Here the job is to transcribe the data exactly while omitting the images.
──────── DATA EXCERPT ────────
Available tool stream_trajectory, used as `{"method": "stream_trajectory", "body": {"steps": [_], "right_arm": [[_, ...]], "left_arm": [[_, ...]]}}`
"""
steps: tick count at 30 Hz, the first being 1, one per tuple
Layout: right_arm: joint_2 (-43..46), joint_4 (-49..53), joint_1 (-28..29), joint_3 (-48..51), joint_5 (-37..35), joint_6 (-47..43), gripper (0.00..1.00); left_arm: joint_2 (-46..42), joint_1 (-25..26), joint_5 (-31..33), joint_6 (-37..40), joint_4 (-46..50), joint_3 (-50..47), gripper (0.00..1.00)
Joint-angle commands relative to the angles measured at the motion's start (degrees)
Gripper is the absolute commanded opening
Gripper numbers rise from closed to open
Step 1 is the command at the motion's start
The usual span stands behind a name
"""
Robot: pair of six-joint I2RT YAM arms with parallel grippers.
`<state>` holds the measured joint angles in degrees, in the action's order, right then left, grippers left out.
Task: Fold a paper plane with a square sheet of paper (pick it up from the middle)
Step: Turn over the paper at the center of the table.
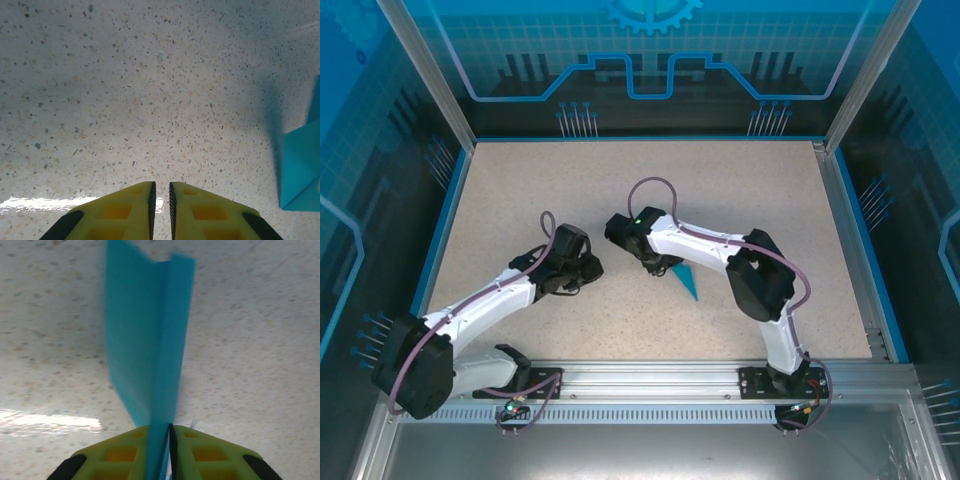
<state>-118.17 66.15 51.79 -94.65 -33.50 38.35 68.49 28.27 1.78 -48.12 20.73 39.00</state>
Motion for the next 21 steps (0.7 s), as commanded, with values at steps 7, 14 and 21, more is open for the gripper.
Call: {"method": "stream_trajectory", "body": {"steps": [7, 14, 21], "right_arm": [[-1.1, -9.5, 1.3, 0.6, 18.8, 1.0, 0.45], [14.1, -30.6, -2.7, 13.9, 38.6, -3.0, 0.77], [30.7, -45.0, -11.7, 28.8, 47.6, -1.9, 0.81]], "left_arm": [[0.9, -0.7, 1.2, -0.3, 1.6, 0.2, 0.21], [1.0, -0.7, 1.1, -0.6, 1.8, 0.8, 0.22], [-1.2, -0.8, 1.1, -1.1, 1.7, -0.9, 0.26]]}}
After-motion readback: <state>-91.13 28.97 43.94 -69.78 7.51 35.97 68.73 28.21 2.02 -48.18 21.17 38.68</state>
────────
FINAL ANSWER –
Available tool stream_trajectory, used as `{"method": "stream_trajectory", "body": {"steps": [_], "right_arm": [[_, ...]], "left_arm": [[_, ...]]}}`
"""
steps: tick count at 30 Hz, the first being 1, one per tuple
Layout: right_arm: joint_2 (-43..46), joint_4 (-49..53), joint_1 (-28..29), joint_3 (-48..51), joint_5 (-37..35), joint_6 (-47..43), gripper (0.00..1.00); left_arm: joint_2 (-46..42), joint_1 (-25..26), joint_5 (-31..33), joint_6 (-37..40), joint_4 (-46..50), joint_3 (-50..47), gripper (0.00..1.00)
Joint-angle commands relative to the angles measured at the motion's start (degrees)
Gripper is the absolute commanded opening
Gripper numbers rise from closed to open
Step 1 is the command at the motion's start
The usual span stands behind a name
"""
Robot: pair of six-joint I2RT YAM arms with parallel grippers.
`<state>` holds the measured joint angles in degrees, in the action's order, right then left, grippers left out.
Task: Fold a paper plane with a square sheet of paper (pick it up from the middle)
Step: Turn over the paper at the center of the table.
<state>-118.17 66.15 51.79 -94.65 -33.50 38.35 68.49 28.27 1.78 -48.12 20.73 39.00</state>
Motion for the next 21 steps (0.7 s), as commanded, with values at steps 7, 14 and 21, more is open for the gripper.
Call: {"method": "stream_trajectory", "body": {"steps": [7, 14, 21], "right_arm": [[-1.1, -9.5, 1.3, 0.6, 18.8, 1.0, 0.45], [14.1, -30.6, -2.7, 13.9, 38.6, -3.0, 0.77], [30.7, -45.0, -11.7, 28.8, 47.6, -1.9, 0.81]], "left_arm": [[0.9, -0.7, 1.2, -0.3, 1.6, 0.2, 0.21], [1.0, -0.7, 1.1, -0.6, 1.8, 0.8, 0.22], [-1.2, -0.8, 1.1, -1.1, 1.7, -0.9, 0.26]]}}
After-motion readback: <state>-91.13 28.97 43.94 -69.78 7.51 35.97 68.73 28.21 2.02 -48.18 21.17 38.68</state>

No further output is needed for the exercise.